The policy framework within Nigeria is already moving. The Federal Ministry of Education recently introduced a revised curriculum designed to integrate trade, technical vocational education and training (TVET), and digital literacy into basic education.

Yet, as with most national initiatives, the primary hurdle is structural execution. Many public and private schools lack the infrastructure, electricity, and digital tools required to deliver functional learning.
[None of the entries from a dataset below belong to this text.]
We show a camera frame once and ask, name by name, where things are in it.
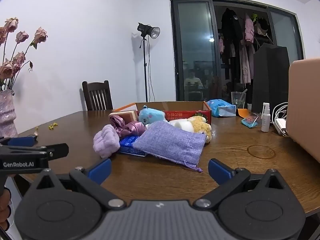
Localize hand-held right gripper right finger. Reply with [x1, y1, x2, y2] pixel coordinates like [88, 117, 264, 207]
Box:
[194, 158, 292, 210]

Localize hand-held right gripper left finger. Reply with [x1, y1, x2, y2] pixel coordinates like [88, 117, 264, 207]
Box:
[30, 158, 127, 211]

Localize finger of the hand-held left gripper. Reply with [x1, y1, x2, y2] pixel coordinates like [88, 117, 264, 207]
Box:
[0, 136, 38, 147]
[37, 143, 70, 160]

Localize lavender fuzzy headband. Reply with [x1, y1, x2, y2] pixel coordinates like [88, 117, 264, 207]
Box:
[93, 124, 121, 158]

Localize blue tissue packet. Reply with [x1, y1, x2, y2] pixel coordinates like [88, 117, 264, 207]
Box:
[119, 135, 148, 157]

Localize yellow plush toy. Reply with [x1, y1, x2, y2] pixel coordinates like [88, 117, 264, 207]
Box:
[187, 116, 213, 143]

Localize purple satin scrunchie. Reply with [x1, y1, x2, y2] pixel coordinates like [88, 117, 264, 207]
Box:
[110, 115, 125, 137]
[119, 121, 147, 138]

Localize lavender drawstring pouch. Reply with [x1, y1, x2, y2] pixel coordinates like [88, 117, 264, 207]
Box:
[132, 120, 206, 173]

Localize white foam roll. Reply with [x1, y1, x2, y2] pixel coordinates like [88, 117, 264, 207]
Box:
[169, 119, 195, 133]

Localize brown sponge block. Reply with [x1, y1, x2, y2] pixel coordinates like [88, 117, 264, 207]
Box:
[108, 110, 139, 123]

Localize red cardboard box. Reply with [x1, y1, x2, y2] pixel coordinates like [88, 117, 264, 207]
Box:
[112, 101, 212, 126]

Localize blue plush toy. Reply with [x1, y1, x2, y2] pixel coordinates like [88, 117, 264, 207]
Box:
[138, 106, 166, 125]

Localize person's left hand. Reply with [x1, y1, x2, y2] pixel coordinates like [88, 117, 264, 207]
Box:
[0, 187, 12, 230]

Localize scattered yellow flower petals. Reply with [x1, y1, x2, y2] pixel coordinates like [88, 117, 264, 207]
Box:
[35, 122, 58, 130]

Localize purple glitter vase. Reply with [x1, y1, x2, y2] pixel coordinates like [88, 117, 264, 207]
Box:
[0, 89, 18, 138]

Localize small blue and red packet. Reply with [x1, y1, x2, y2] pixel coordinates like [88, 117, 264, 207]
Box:
[241, 114, 262, 128]

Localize orange packet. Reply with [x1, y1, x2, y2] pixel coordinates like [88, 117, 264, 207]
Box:
[236, 108, 252, 118]

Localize large patterned blue tissue pack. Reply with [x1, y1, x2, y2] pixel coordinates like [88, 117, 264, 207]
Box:
[206, 99, 237, 117]

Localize white spray bottle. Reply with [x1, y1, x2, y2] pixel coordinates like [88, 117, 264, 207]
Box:
[261, 102, 271, 132]

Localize clear drinking glass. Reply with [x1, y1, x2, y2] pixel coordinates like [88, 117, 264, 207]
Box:
[231, 91, 247, 109]

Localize dark wooden chair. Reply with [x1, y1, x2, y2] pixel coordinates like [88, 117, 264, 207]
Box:
[82, 80, 113, 111]

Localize black paper bag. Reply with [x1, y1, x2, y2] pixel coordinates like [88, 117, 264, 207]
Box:
[251, 43, 290, 114]

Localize dried pink roses bouquet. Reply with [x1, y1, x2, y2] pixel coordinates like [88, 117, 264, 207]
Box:
[0, 17, 48, 92]

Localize mauve hanging coat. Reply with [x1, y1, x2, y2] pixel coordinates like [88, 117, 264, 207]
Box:
[239, 42, 255, 84]

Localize hanging clothes rack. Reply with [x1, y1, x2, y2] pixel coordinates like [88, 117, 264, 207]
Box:
[169, 0, 304, 103]

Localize black hanging coat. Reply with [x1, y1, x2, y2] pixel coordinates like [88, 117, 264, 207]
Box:
[221, 8, 243, 63]

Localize pink hanging jacket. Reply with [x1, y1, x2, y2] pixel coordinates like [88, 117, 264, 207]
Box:
[244, 15, 255, 44]

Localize studio light on stand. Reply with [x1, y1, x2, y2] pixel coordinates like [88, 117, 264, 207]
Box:
[137, 22, 160, 103]

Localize white charger cable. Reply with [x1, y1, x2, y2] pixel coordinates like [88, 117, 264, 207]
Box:
[272, 102, 290, 137]
Furthermore, classroom instructors remain largely untrained in modern entrepreneurial methodologies, often reverting to rote memorisation to pass standardised exams.

“Today we have a revised curriculum that is bringing in a number of things that has to do with technical vocational studies, skill acquisition, entrepreneurship… The problem now is implementation,” Dr Nwachukwu warned.

Refining Necessity into Innovation

While macroeconomic indicators like high borrowing costs and currency instability present significant headwinds for established small and medium enterprises (SMEs), they also form a challenging crucible for the next generation.

Rather than waiting for optimal economic indices, the consensus among education reformists is that necessity remains a powerful driver for structural reform. If Nigeria can successfully transition its children from informal, survivalist hustling into structured, digital-first business literacy, the country may yet turn its demographic explosion into an industrial advantage.

“You will say that this is the best time for Nigerian youth to become [entrepreneurs]… not when they are comfortable and complacent, but this is the best time to harness this embedded natural strength.”